Project description:Recombination confers a major evolutionary advantage by breaking up linkage disequilibrium between harmful and beneficial mutations, thereby facilitating selection. However, in species that are only periodically sexual, such as many microbial eukaryotes, the realized rate of recombination is also affected by the frequency of sex, meaning that infrequent sex can increase the effects of selection at linked sites despite high recombination rates. Despite this, the rate of sex of most facultatively sexual species is unknown.

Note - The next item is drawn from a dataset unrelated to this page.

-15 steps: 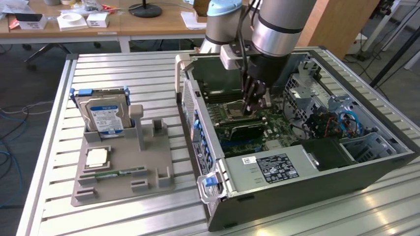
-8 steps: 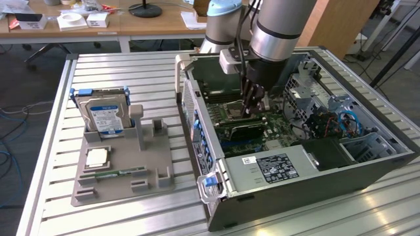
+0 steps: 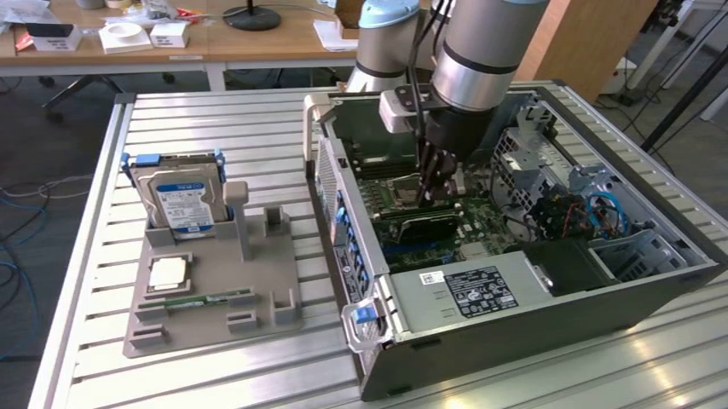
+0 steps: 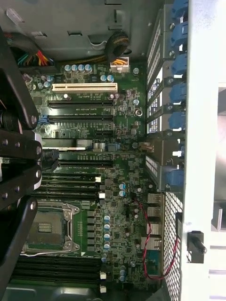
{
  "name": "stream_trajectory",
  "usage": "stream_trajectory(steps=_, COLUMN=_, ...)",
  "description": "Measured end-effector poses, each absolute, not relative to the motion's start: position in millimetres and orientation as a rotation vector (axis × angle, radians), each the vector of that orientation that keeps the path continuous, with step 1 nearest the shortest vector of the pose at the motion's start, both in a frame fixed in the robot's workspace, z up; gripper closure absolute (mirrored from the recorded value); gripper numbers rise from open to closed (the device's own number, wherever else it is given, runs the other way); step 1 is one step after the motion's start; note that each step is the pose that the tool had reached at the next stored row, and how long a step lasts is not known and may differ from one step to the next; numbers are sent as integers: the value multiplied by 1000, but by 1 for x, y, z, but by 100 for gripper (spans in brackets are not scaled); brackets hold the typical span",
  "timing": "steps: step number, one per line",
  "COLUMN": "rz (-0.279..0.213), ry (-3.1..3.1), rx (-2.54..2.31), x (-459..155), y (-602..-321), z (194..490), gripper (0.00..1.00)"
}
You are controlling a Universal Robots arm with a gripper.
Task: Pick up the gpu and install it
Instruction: 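Press down on the gpu until it lock into place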
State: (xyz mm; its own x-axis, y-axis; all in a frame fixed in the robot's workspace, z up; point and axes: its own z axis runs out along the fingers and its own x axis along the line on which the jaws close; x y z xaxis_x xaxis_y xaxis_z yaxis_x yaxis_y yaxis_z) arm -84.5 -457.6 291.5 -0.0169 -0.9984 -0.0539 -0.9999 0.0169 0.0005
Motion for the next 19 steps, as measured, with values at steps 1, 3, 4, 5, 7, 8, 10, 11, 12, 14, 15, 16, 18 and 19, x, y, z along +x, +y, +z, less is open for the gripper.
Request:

Here, we use genomewide patterns of linkage disequilibrium to infer fine-scale recombination rate variation in the genome of the facultatively sexual green alga Chlamydomonas reinhardtii. We observe recombination rate variation of up to two orders of magnitude and find evidence of recombination hotspots across the genome. Recombination rate is highest flanking genes, consistent with trends observed in other nonmammalian organisms, though intergenic recombination rates vary by intergenic tract length. We also find a positive relationship between nucleotide diversity and physical recombination rate, suggesting a widespread influence of selection at linked sites in the genome. Finally, we use estimates of the effective rate of recombination to calculate the rate of sex that occurs in natural populations, estimating a sexual cycle roughly every 840 generations. We argue that the relatively infrequent rate of sex and large effective population size creates a population genetic environment that increases the influence of selection on linked sites across the genome.